For the data below, give again exactly the lines from the one containing "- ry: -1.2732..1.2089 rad" through the one containing "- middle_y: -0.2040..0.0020", both ends included, and no others.

_ _ _ _ _ _ _

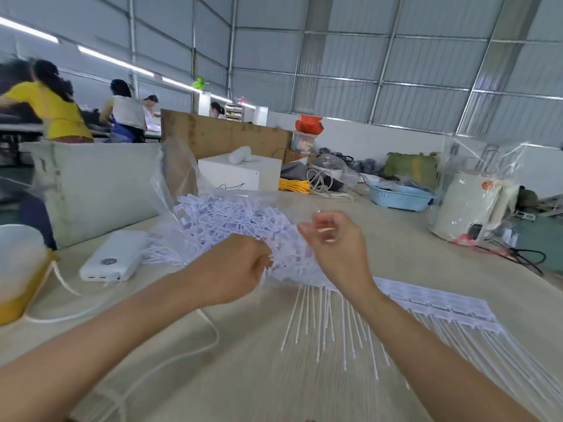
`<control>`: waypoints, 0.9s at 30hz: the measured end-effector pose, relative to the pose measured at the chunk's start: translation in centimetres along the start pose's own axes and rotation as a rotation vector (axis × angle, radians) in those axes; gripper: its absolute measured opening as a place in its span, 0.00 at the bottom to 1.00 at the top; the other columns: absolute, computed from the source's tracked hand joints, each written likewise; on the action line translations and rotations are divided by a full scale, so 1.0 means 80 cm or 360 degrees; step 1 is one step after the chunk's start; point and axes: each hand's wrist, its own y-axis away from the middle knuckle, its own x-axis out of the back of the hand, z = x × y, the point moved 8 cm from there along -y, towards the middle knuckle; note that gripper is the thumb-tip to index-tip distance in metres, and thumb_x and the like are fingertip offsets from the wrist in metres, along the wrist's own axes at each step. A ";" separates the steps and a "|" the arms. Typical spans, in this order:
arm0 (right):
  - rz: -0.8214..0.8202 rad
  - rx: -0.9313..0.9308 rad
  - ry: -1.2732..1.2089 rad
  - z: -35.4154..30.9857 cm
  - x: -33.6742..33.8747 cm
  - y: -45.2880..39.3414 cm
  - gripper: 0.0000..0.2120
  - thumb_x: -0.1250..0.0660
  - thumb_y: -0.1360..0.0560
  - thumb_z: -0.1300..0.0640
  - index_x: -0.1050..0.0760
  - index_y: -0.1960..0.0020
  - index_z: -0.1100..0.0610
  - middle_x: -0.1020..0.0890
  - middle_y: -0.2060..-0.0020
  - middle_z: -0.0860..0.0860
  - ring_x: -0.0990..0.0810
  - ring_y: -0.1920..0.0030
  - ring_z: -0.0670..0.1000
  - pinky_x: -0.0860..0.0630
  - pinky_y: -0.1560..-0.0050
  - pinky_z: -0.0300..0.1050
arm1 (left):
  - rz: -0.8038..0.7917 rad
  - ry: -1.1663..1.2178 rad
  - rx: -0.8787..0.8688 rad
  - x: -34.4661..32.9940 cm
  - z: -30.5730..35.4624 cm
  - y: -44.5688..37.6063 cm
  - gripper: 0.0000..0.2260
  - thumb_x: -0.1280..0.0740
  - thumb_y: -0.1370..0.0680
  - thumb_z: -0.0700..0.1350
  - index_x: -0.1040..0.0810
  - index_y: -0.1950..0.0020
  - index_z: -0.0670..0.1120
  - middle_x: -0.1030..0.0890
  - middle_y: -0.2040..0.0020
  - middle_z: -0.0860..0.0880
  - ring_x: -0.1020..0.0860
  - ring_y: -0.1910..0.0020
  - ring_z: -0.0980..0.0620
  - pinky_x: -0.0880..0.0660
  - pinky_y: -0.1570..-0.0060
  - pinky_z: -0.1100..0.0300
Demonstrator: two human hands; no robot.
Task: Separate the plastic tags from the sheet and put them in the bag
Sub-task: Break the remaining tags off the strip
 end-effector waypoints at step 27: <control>-0.0405 0.0126 0.0987 0.005 -0.056 -0.052 0.31 0.37 0.30 0.74 0.40 0.29 0.64 0.39 0.33 0.56 0.27 0.44 0.55 0.36 0.54 0.32 | -0.0044 -0.0919 0.1092 -0.011 -0.211 -0.106 0.11 0.41 0.22 0.44 0.23 0.43 0.45 0.22 0.42 0.47 0.25 0.41 0.48 0.30 0.45 0.59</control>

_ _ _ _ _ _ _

▶ [Task result]:
  - ry: -1.2732..1.2089 rad
  - z: -35.4154..30.9857 cm
  - x: -33.6742..33.8747 cm
  - y: -45.2880..39.3414 cm
  - gripper: 0.0000..0.2120
  - thumb_x: -0.1250..0.0660
  - thumb_y: -0.1360..0.0560
  - thumb_z: -0.1300..0.0640
  - index_x: -0.1050..0.0760
  - index_y: -0.1960..0.0020
  - index_z: -0.1100..0.0610
  - middle_x: -0.1020..0.0890
  - middle_y: -0.2060..-0.0020
  - middle_z: -0.0860..0.0860
  - ring_x: -0.0990..0.0810
  - ring_y: -0.1920..0.0030
  - ring_z: -0.0670..0.1000
  - pinky_x: -0.0860..0.0630
  - pinky_y: -0.1560..-0.0050
  - pinky_z: -0.0300..0.1050
arm1 (left):
  - rz: -0.8038..0.7917 rad
  - ry: -1.1663..1.2178 rad
  - rx: -0.8787..0.8688 rad
  - x: -34.4661..32.9940 cm
  - z: -30.5730..35.4624 cm
  - y: -44.5688..37.6063 cm
  - gripper: 0.0000..0.2260
  - thumb_x: -0.1280..0.0740
  - thumb_y: -0.1370..0.0680
  - thumb_z: -0.0700..0.1350
  - index_x: -0.1040..0.0810
  - index_y: -0.1950..0.0020
  - index_z: -0.0670..0.1120
  - middle_x: -0.1030..0.0890
  - middle_y: -0.2040..0.0020

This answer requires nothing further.